En los orígenes de la Iglesia, cuando el anuncio del evangelio estaba aún en sus primeros tiempos, el bautismo de adultos era la práctica más común. El catecumenado ( preparación para el bautismo ) ocupaba entonces un lugar importante. Las personas se convertían al oír a los Apóstoles, y normalmente los adultos eran los que se bautizaban; claro que también había niños, ya que eran familias completas que acudían al Sacramento; pero el número mayor era lógico de adultos.
El catecumenado tiene por finalidad, en respuesta a la iniciativa divina y en unión con la comunidad eclesial, iniciar adecuadamente a los catecúmenos en el misterio de la salvación, en la práctica de las costumbres evangélicas y en los ritos sagrados que deben celebrarse en los tiempos sucesivos, e introducirlos en la vida de fe.
Se considera que después de los doce años, todo aquél que se vaya a bautizar, debe de pasar por el proceso del catecumenado.

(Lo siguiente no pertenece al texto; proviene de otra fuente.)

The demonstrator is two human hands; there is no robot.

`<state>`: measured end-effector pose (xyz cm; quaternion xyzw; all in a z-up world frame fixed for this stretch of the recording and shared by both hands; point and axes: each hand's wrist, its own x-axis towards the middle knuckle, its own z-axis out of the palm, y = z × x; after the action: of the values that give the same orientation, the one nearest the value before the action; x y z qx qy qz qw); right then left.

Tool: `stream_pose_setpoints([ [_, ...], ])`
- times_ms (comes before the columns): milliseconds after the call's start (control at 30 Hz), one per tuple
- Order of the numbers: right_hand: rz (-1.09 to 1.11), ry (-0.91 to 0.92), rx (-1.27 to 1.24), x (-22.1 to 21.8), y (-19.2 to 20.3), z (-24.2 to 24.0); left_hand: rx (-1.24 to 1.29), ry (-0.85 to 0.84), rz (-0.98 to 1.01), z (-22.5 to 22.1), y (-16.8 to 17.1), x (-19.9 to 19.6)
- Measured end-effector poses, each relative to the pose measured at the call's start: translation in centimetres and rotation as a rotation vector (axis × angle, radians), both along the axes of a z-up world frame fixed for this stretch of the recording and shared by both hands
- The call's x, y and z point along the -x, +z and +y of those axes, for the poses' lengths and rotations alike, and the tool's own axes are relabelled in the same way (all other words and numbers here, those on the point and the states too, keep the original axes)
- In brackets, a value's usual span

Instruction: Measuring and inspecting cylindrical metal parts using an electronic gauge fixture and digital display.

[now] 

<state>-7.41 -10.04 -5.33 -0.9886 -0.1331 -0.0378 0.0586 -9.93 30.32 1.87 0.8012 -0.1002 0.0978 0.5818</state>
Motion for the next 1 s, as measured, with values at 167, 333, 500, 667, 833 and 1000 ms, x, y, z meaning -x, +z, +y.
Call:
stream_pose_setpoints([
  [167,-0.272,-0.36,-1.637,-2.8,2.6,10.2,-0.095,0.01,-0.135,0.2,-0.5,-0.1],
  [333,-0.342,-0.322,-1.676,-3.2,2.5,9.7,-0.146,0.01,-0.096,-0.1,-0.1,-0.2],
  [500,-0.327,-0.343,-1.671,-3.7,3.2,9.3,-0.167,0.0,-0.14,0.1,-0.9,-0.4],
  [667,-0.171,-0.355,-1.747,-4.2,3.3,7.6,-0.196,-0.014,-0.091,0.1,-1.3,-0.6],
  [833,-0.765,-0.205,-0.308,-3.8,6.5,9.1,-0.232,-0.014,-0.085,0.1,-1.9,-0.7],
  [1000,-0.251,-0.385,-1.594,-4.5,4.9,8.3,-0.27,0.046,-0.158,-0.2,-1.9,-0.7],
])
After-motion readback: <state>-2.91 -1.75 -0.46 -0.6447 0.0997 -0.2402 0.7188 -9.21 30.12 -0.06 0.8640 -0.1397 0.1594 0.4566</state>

¿Por qué tenemos que ser bautizados de tan pequeños?
La respuesta nos la da el mismo sacramento, y es por la gran necesidad que tenemos de disfrutar de los frutos del Sacramento del Bautismo, y el ser verdaderos hijos de Dios.
Todos nacemos con una naturaleza humana manchada por el pecado original, los niños necesitan también del nuevo nacimiento en el bautismo. La Iglesia y los padres privarían al niño de la gracia inestimable de ser hijo de Dios, si no le administraran el bautismo poco después de su nacimiento.
Los padres cristianos deben reconocer que esta práctica corresponde también a su misión de alimentar la vida que Dios les ha confiado. Es una responsabilidad primerísima de los padres el bautizar a sus hijos, por los inmensos bienes espirituales que nos ofrece en el Sacramento, el no hacerlo sería una gravísima falta. (Cfr. CIC. n. 867, 1 y 2). Además, si los padres se preocupan de darles una personalidad jurídica, de alimentarlos, de cuidarlos, etc., con más razón deben de preocuparse por darles el tesoro más preciado que poseen, la fe.
Desde que el bautismo de los niños vino a ser la forma habitual de la celebración de este sacramento, ésta se ha convertido en un acto único que integra de manera muy abreviada las etapas previas a la iniciación cristiana. Por su naturaleza misma, el bautismo de los niños exige un "catecumenado postbautismal". No se trata sólo de la necesidad de una instrucción posterior al bautismo, sino del desarrollo necesario de la gracia bautismal en el crecimiento de la persona. Es el momento propio de la "catequesis".
Padrinos
Para que la gracia bautismal pueda desarrollarse, es muy importante la ayuda de los padres. Ese es también el papel del padrino o de la madrina, que deben ser creyentes sólidos, capaces y prestos a ayudar al nuevo bautizado, bien sea niño o adulto, en su caminar por la vida cristiana.
Por eso los padres, deben ayudar a escoger a los padrinos básicamente por su solidez en la fe, que lleven una correcta vida cristiana, que se acerquen frecuentemente a los sacramentos, que estén dentro de la Iglesia, y que puedan en un momento dado hacerse cargo de su ahijado, tal y como Dios desea.

Actividad:
1.- ¿Qué es el bautismo?
2.- ¿Qué hace el bautismo en nosotros?
3.- ¿Cuál es el signo y ministro del bautismo?

4.- ¿Por qué importante el bautismo?